Предложение Ротгара перенести бочонки на другое место затерялось в шуме радостных, приветливых голосов окруживших его плотным кругом женщин. Он делал вид, что улыбается, что-то невнятно бурчал, бессмысленно жестикулировал, чтобы выразить благодарность за их добрые пожелания, но его взор постоянно устремлялся к любой женской фигуре. Он напрягал слух, чтобы услыхать что-то другое, кроме бесконечного бренчания лютни и назойливого гула возбужденных сакских голосов.

Две монахини вошли в зал. Между ними шла Мария в прекрасном платье из темно-золотистой шерсти. Подобранный в тон головной платок, украшение, которое большинство женщин использовало, чтобы скрыть свои жиденькие волосы и покрытые оспинами щеки, служил только для того, чтобы прикрыть пышность ее толстых, блестящих кос, но он-то знал, как они выглядят, распущенные до плеч, знал мягкую бархатистость ее кожи, знал, как легко его руки могут охватить ее нежный стан, который был так благородно украшен золотым поясом и сверкающим драгоценными камнями кинжалом.
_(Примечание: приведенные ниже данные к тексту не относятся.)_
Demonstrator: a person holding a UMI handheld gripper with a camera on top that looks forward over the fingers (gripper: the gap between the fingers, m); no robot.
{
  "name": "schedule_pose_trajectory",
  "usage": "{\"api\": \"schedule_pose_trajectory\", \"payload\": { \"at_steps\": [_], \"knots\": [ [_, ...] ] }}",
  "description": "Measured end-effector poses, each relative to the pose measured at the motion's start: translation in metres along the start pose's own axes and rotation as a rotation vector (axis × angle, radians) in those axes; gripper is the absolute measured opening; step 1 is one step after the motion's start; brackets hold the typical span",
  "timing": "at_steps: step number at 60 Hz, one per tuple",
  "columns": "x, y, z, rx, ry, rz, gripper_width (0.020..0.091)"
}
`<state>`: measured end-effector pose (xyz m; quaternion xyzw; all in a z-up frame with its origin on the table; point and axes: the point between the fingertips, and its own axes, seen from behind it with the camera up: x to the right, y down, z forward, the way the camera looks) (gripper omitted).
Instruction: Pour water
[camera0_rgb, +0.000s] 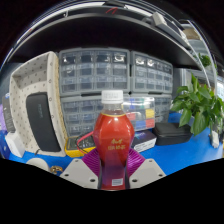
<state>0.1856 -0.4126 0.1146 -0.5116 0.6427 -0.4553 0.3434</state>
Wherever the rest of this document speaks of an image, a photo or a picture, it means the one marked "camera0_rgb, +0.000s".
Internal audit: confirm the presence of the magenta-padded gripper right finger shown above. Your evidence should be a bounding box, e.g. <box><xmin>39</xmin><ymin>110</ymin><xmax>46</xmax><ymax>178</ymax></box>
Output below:
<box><xmin>125</xmin><ymin>148</ymin><xmax>167</xmax><ymax>190</ymax></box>

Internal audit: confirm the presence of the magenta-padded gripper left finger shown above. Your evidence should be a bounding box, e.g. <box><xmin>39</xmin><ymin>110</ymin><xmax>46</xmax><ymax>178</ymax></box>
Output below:
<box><xmin>59</xmin><ymin>148</ymin><xmax>102</xmax><ymax>190</ymax></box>

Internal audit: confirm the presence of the red drink bottle white cap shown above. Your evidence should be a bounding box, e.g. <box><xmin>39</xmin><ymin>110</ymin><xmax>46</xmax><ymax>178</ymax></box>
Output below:
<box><xmin>92</xmin><ymin>89</ymin><xmax>136</xmax><ymax>192</ymax></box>

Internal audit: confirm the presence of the yellow multimeter with red leads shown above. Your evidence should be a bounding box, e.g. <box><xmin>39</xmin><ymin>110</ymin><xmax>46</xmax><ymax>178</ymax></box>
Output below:
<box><xmin>64</xmin><ymin>131</ymin><xmax>98</xmax><ymax>158</ymax></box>

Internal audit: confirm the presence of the dark printed flat box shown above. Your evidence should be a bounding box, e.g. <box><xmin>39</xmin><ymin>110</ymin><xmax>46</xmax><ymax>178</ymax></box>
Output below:
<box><xmin>130</xmin><ymin>129</ymin><xmax>158</xmax><ymax>153</ymax></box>

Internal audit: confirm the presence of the black zip case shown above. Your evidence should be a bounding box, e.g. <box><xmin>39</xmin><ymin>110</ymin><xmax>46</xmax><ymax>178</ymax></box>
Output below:
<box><xmin>152</xmin><ymin>122</ymin><xmax>193</xmax><ymax>147</ymax></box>

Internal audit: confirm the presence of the grey small-parts drawer cabinet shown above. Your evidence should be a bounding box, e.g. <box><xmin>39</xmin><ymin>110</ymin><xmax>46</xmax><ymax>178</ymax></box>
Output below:
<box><xmin>58</xmin><ymin>47</ymin><xmax>132</xmax><ymax>98</ymax></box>
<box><xmin>129</xmin><ymin>50</ymin><xmax>174</xmax><ymax>95</ymax></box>
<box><xmin>60</xmin><ymin>94</ymin><xmax>104</xmax><ymax>138</ymax></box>
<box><xmin>153</xmin><ymin>93</ymin><xmax>173</xmax><ymax>123</ymax></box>

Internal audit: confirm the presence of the clear organizer with colourful parts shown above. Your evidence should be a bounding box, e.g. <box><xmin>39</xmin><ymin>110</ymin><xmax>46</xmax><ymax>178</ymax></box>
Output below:
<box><xmin>122</xmin><ymin>96</ymin><xmax>157</xmax><ymax>132</ymax></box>

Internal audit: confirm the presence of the black rectangular pouch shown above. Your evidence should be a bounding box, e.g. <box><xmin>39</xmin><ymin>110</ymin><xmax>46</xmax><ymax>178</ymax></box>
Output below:
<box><xmin>25</xmin><ymin>92</ymin><xmax>62</xmax><ymax>153</ymax></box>

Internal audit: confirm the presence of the white plug adapter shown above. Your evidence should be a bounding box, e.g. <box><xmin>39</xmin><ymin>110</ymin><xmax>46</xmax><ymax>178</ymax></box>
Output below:
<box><xmin>209</xmin><ymin>129</ymin><xmax>221</xmax><ymax>149</ymax></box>

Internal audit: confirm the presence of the green potted plant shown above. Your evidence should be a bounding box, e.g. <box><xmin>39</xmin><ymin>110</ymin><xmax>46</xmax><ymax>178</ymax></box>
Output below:
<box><xmin>169</xmin><ymin>73</ymin><xmax>224</xmax><ymax>136</ymax></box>

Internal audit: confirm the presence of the dark grey carton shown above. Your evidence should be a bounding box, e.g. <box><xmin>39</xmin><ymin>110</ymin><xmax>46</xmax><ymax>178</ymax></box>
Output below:
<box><xmin>1</xmin><ymin>94</ymin><xmax>16</xmax><ymax>134</ymax></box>

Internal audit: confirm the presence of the white pegboard tray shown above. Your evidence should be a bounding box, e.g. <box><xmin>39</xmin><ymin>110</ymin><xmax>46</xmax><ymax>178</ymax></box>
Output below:
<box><xmin>8</xmin><ymin>50</ymin><xmax>68</xmax><ymax>158</ymax></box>

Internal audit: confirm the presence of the small green shelf plant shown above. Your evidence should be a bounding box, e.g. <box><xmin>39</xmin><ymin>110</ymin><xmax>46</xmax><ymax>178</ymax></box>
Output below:
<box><xmin>198</xmin><ymin>52</ymin><xmax>214</xmax><ymax>69</ymax></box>

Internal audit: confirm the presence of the black wall shelf unit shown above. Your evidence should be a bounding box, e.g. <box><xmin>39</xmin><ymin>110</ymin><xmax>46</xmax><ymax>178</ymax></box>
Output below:
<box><xmin>6</xmin><ymin>1</ymin><xmax>214</xmax><ymax>71</ymax></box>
Вошли еще люди через двери в зал. Норманны:

Филипп Мартел, Гилберт, Уолт, Данстэн, их оруженосцы, пажы. Металлический звон кольчуг сопровождал каждый шаг, они блестели на ярком свете. Рыцари не произносили ни слова, лишь оглядывались со свирепым недоверчивым выражением лица, которое вопило громче, чем любые слова, что они явно не одобряют это праздничное сборище. Их суровое молчание передалось толпе, и неловкая тишина повисла над ней, прервав веселье.

Гилберт Криспин стоял впереди группы, его рука теребила рукоятку меча, словно он мечтал о том, чтобы врезаться с ним в плотную толпу притихших саксов. Ротгар на мгновение вновь пришел в отчаяние. Неужели Мария снова его обманула с этой басней о его ранении на шее и о медленном действующем яде, о его слабости, о дергающихся членах?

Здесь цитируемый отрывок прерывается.